The signal is real and still net-positive every late year, but its quality **halved** post-2021
(crypto vol compressed, trends choppier). This is the same warning Track A raised, now quantified: the
edge is strongest 2019-2021 and merely *modest* in the 2022-26 regime.
**4) Leverage is a red herring; target-vol is the real dial — and it costs DD linearly.**
At tvol=20% on 60-80% crypto vol, positions stay **sub-1x** (avg gross 0.23×): the leverage cap
**never binds**. To deploy real leverage you raise target-vol; Sharpe stays ~1.0, DD scales:
| target_vol | avg gross | CAGR | Sharpe | maxDD |
|---|---|---|---|---|
| 20% | 0.23× | +14% | 1.00 | 19% |
| 40% | 0.45× | +28% | 1.00 | 35% |
| 60% | 0.68× | +40% | 1.00 | 48% |
| 80% | 0.90× | +50% | 1.00 | 60% |
| 100% | 1.12× | +58% | 0.99 | 69% |
## Verdict — is this a deployable earning system?

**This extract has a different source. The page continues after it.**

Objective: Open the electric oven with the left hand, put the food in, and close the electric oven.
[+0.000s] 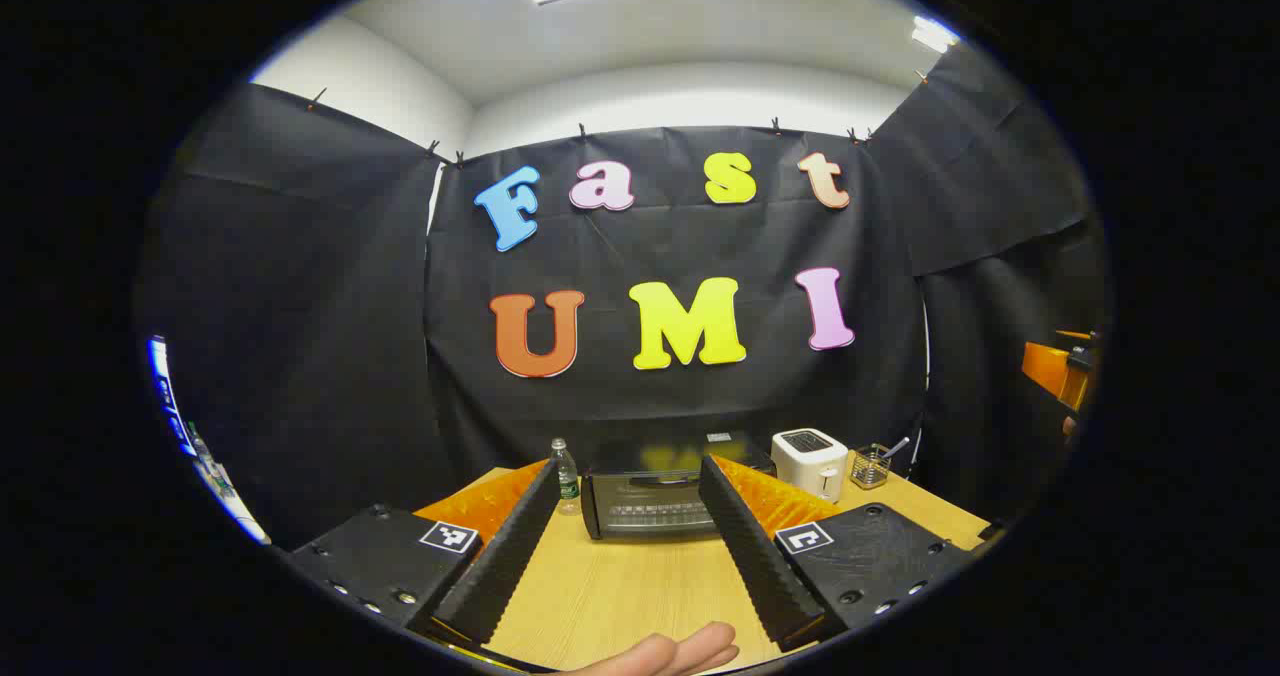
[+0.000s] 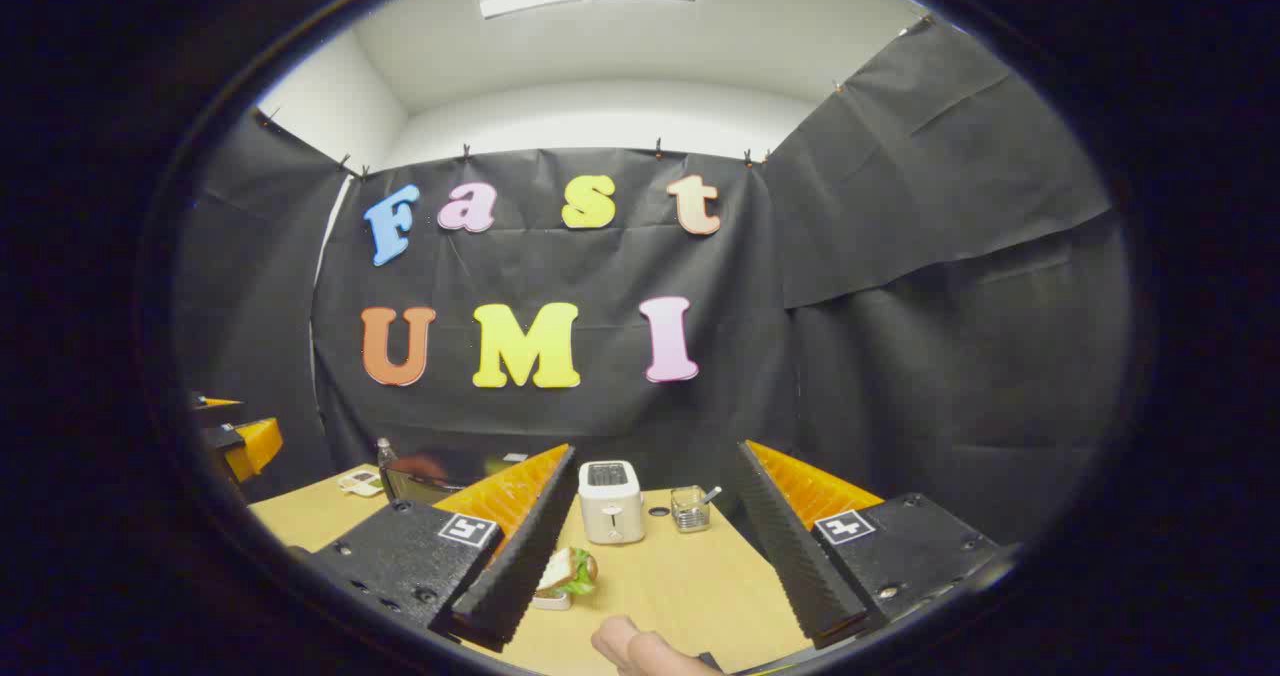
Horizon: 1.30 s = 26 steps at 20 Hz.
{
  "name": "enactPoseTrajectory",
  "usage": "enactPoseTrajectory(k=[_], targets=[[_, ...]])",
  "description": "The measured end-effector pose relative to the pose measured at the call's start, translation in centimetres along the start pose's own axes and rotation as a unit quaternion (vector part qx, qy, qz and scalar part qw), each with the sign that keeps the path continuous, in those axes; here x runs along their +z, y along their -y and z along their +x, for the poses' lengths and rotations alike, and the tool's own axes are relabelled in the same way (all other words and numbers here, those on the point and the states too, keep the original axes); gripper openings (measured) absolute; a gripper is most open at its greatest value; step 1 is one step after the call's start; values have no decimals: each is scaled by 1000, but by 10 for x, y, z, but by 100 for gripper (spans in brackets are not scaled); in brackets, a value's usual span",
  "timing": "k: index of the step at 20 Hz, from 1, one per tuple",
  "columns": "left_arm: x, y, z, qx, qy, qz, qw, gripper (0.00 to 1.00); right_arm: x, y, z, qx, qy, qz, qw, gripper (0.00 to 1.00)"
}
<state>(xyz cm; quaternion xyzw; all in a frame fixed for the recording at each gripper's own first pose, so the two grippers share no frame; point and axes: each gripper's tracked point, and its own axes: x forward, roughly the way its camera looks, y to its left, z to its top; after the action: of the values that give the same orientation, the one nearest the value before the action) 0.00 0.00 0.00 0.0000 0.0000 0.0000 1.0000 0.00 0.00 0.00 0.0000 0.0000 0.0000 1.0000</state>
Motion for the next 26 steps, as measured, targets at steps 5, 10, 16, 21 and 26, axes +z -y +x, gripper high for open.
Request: enactPoseTrajectory(k=[5, 10, 16, 21, 26], targets=[[4, 11, -2, -20, 2, -11, 1000, 92, -6, 1, 3, 0, -6, -5, 1000, 100], [4, 15, -1, -26, 2, -12, 1000, 93, -6, 4, 4, 10, -5, 7, 1000, 90], [8, 20, 14, -30, 5, -15, 999, 93, -5, 6, 9, 9, 5, 22, 1000, 90], [9, 24, 49, -25, 3, -19, 999, 93, -12, 13, 19, 14, 1, 26, 1000, 90], [-7, 47, 102, -50, -26, -11, 998, 94, -17, 26, 27, 6, 7, 34, 999, 90]])
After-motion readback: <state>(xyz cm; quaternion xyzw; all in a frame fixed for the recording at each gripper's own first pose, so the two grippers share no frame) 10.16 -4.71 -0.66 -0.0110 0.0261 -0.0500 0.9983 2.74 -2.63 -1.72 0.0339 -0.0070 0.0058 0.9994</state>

**Yes as a risk-adjusted system; NO as a fast path to €50/day on €2000.**
- This is the **first post-reset config that is genuinely robust**: Sharpe ~1.0 (long-flat 1.3),
positive every year 2018-2026, robust across grid/horizon/fee, on both assets, on certified data,
with honest no-look-ahead accounting. It is a real, deployable trend portfolio and a clear
improvement over Track A's lucky single cells. The thesis (DD reduction → leverageable, diversifiable)
is **confirmed**.
- **But the earnings are modest.** Headline (tvol20%, 2x cap, LS): CAGR **+14.2%**, DD 19% ⇒ steady-state
**~€0.73/day on €2000**. To average **€50/day at this CAGR you need ~€137k capital**, not €2000.
- **Leverage can't close the gap cheaply.** Pushing target-vol to 80% gives CAGR ~50% (DD **60%**) — and
at €2000, 50%/yr is still only ~€2.7/day in steady state. Reaching €50/day in 1-2 years from €2000
would require both heavy leverage (DD 60-70%, near-ruin) **and** lucky path — not a sane plan.
- **Regime risk:** the edge is much weaker post-2021 (Sharpe 0.57 LATE). Deploy sized for the LATE
regime, not the EARLY one.
**Recommendation:** treat this as the **core risk engine** (compounding ~14%/yr at DD<20%, or
long-flat ~16%/yr at DD 13%), deployable now at low size to validate live execution. It grows €2000,
but to *€50/day* the lever is **capital + time**, not leverage. Realistic near-term: ~€0.7-1.5/day on
€2000; €50/day needs ~€70-140k or a second uncorrelated edge stacked on top.
## Deliverable
`scripts/research/trackD_trendport.py` — self-contained, prints B&H benchmark, broad scan, grid
robustness, horizon robustness, walk-forward early/late, fee+leverage sweep, headline config per-year,
and the path-to-€50/day table. Reusable building blocks (vol-targeting, target→equity, portfolio).